Particularités du signe
image: Henri Michaux, Idéogrammes en Chine, Fata Morgana, Montpellier 1978, 13,5x24,5cm, broché.
Le signe. Utilisé de façon profuse. Pour lequel les théories sont nombreuses. Je n’ai ici que ma plume au courant de la page pour faire quelques distinctions et parler des particularités que le signe a pour moi.
L’épithète même représente, à mes yeux, toute une poétique. Épithète qui me vient d’ailleurs quand je cherche un mot pour un poème, et encore plus souvent quand je rédige des dédicaces par exemple. Écrire lui est soumis. Ne serait-ce que par les signes graphiques de l’écriture et davantage pour les langues idéographiques, sinogrammes, pictogrammes.
J’aime mieux le signe quand il se leste de la signification, qu’il s’en allège. Je fermerais donc le signe sur ce qu’il ne dit pas, sur un sens plurivoque, celui dont le poète a besoin.
Ainsi, le signe de croix se résume très vite à quelque chose qui le dépasse. Signifie davantage que le geste de la main. Signe qui ferme ou ouvre la prière du croyant. Il est spirituel à la condition de ne pas être une explication théologique en soi, même s’il est possible de discourir théologiquement sur la forme de ce signe.
Il recouvre. Il couronne. Il évoque. Il ne me dit rien de particulier sinon en sa réalité subsumée, sa cohésion, son pouvoir de relier l’homme à une idéalité.
Il fait épissure. Il autorise le passage de l’existence à la non-existence.
Cela dit, je commence ces lignes par un cas très singulier. Mais j’essaie de raconter en quoi le signe se distingue de sa valeur sémantique. Car selon moi, il ne dit pas une réalité. Il ne dit rien, en vérité. Il est. Un support. Une translation.
Voire une transition entre deux états distincts de la langue. Il vaut pour son énigme. Le seul vocable de signe vise à dire les choses dans leur pluriel. Conduit à lui seul vers ailleurs. Joint.
Est-il métaphore, support d’une image, valant pour une idée, une démonstration qui s’augmente en elle-même ? Personnellement, je le verrais en lien avec le symbole. Symbole qui a toujours été pour moi une conception intellectuelle difficile et aléatoire.
Je ne retiens de cet élément textuel que sa matérialité de symbolon, tesson de poterie cassée. Donc une sorte de dédoublement et de raccord.

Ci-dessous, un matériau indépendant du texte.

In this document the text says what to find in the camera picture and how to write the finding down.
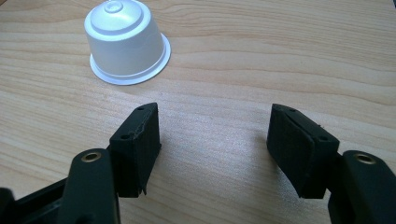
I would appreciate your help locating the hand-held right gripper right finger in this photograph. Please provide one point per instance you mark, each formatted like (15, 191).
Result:
(299, 149)

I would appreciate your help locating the white plastic capsule cup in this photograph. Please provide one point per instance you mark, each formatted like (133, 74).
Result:
(124, 46)

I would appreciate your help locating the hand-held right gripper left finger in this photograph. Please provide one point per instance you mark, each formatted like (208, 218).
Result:
(137, 155)

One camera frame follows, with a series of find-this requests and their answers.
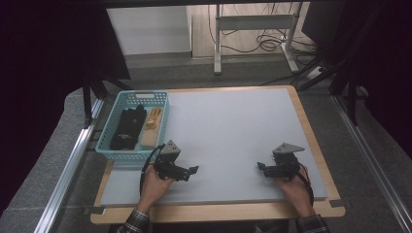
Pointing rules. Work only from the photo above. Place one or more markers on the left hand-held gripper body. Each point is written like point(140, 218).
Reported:
point(166, 161)

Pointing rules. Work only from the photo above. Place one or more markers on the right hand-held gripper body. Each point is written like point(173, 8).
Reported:
point(285, 165)

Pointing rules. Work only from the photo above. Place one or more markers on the cream glove with orange palm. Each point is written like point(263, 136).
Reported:
point(151, 129)

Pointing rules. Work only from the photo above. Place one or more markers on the teal plastic basket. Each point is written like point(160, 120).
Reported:
point(129, 152)

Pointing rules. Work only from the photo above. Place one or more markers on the black glove with logo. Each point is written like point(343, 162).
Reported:
point(128, 129)

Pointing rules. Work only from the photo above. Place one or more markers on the person's left hand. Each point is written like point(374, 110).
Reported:
point(155, 189)

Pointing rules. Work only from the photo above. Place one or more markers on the person's right hand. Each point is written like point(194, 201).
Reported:
point(298, 194)

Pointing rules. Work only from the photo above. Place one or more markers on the grey foam mat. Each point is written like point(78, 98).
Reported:
point(226, 145)

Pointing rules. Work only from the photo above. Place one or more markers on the wooden table board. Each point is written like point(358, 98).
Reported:
point(226, 214)

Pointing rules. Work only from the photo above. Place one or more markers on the black tape piece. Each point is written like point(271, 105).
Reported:
point(94, 210)
point(337, 203)

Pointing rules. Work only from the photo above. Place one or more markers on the black metal stand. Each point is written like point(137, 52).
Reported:
point(351, 97)

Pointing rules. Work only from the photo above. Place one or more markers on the white power strip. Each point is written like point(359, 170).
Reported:
point(315, 73)

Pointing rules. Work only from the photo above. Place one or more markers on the black tripod stand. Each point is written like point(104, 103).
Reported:
point(86, 97)

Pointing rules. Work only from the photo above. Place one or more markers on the white panel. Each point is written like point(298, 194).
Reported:
point(149, 30)

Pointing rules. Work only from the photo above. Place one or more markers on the dark curtain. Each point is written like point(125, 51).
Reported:
point(42, 81)
point(388, 64)

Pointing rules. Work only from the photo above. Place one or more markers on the aluminium rail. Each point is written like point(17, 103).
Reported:
point(68, 168)
point(372, 161)

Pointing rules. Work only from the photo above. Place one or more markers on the white metal desk frame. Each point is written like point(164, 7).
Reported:
point(254, 22)

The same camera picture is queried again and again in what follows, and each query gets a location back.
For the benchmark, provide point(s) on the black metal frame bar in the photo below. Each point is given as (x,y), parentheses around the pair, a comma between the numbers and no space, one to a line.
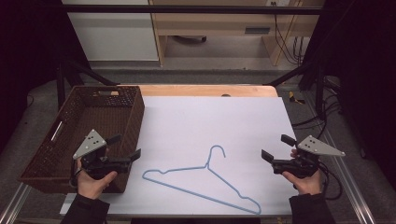
(186,9)

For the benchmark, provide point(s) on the brown woven basket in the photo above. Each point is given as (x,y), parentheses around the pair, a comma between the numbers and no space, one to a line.
(93,115)

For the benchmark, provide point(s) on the person's left hand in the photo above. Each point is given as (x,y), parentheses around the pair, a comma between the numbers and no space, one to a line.
(91,187)

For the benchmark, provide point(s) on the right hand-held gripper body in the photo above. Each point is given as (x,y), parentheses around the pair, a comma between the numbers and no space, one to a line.
(314,146)

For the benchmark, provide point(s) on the white cabinet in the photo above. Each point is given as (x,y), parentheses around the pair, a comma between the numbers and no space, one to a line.
(115,37)

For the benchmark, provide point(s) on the aluminium rail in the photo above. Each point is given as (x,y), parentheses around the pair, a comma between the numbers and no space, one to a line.
(14,205)
(351,186)

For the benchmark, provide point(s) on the white table sheet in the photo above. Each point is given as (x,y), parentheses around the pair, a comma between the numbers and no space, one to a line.
(202,124)

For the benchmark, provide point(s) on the white power strip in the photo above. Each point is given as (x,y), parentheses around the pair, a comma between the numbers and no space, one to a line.
(278,2)

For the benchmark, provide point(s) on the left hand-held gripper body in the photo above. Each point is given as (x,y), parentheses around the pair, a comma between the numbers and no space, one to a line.
(93,146)

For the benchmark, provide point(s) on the yellow and black tool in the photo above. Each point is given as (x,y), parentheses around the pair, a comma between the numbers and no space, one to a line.
(293,97)

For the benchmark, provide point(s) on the light wooden desk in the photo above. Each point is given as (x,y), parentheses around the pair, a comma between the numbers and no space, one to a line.
(211,23)

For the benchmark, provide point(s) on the black metal stand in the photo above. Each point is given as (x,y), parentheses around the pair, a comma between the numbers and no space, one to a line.
(63,81)
(319,84)

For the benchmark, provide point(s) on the person's right hand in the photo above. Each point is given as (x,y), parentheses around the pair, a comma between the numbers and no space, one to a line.
(308,186)

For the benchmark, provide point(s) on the black curtain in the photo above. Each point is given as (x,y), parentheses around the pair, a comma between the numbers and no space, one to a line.
(28,46)
(364,62)

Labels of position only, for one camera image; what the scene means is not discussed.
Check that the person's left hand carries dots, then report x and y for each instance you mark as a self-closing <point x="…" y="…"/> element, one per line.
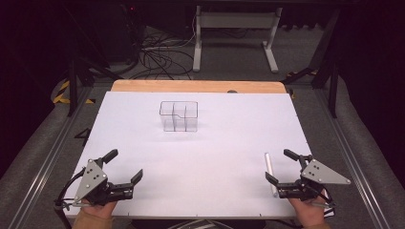
<point x="98" y="210"/>

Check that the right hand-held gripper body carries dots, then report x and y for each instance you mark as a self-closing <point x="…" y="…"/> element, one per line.
<point x="320" y="175"/>

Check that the wooden table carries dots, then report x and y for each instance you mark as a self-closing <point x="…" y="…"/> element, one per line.
<point x="197" y="86"/>

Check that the black metal stand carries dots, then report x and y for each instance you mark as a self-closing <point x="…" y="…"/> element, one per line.
<point x="331" y="73"/>
<point x="74" y="82"/>

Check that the white metal stand frame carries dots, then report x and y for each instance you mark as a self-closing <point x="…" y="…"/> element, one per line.
<point x="235" y="20"/>

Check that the white board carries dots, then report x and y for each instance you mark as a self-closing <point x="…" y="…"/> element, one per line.
<point x="197" y="159"/>

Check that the person's right hand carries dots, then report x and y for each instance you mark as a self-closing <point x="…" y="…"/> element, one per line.
<point x="307" y="211"/>

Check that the yellow black hazard tape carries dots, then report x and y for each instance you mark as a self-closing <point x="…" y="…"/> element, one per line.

Le signe participe de cette déchirure. Lui aussi est double, tendu entre sa forme et sa masse.
Je ne cesse de songer à ce beau titre de Roland Barthes au sujet du Japon : L’Empire des signes. Cet empire justement évoque le signe en lui-même, comme si le signe était lui-même un empire. Sans lui, pas de littérature. Pas d’objet pouvant correspondre à une idée plus vaste que lui. Rien, sinon le pays mort des syntagmes, des figures sans amour parfois décrites par la linguistique, pauvreté, indigence intérieure.

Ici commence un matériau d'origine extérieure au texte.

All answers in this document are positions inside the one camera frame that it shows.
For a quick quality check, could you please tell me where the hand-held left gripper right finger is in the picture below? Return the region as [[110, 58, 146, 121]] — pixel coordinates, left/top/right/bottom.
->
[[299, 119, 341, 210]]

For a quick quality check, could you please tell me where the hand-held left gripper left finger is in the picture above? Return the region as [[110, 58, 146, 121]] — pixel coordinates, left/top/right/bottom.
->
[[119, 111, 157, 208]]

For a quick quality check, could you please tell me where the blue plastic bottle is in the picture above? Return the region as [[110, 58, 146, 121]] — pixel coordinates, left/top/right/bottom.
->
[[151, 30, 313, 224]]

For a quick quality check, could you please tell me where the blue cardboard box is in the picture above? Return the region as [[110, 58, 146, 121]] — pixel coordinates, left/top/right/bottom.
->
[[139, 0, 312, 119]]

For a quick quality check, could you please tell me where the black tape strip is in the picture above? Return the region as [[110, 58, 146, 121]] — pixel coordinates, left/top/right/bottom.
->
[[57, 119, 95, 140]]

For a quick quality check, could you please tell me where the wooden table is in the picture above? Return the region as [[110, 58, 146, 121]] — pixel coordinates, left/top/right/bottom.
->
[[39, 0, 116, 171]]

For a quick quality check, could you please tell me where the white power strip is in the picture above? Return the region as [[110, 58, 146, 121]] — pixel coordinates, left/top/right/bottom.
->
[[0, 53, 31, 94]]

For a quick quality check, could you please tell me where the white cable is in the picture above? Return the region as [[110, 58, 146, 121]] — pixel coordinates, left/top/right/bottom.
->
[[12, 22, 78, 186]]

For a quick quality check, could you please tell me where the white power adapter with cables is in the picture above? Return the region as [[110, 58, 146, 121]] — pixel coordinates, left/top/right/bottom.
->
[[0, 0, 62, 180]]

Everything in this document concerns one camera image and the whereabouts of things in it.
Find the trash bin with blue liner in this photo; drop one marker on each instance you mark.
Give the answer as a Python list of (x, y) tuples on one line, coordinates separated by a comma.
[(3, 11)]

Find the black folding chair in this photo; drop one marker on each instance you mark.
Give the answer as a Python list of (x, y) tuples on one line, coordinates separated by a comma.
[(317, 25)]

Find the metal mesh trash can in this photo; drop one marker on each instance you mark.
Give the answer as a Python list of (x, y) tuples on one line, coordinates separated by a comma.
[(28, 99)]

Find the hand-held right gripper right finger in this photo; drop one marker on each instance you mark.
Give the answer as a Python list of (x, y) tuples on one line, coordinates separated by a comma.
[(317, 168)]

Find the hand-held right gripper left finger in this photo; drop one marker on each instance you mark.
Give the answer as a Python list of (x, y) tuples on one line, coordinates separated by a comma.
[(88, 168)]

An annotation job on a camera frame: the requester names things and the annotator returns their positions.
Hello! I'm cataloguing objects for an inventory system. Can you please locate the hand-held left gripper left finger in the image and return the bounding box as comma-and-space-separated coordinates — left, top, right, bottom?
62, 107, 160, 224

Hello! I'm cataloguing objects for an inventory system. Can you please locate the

Le signe augmente. Il oblige à regarder plus amplement.
Sans doute, mon propos est-il sujet à des approximations, des litiges, des erreurs, des sauts conceptuels aléatoires, au fil d’une pensée hasardeuse, ou peut-être mal construite. Je l’assume dès lors.
Car je crois que le poète se doit de crayonner sa feuille, de viser parfois trop large ou trop court, de ne se sentir bien qu’au milieu de ses empreintes. C’est ce qui lui reste. Et cela sans égard pour la signification, qu’il doit déplier et rendre caduque, au risque de produire une poésie sans vigueur.
Mais, je sais que la poésie gagne toujours. J’en suis sûr.
Et c’est une leçon que je reçois de notre époque de troubles et d’angoisse.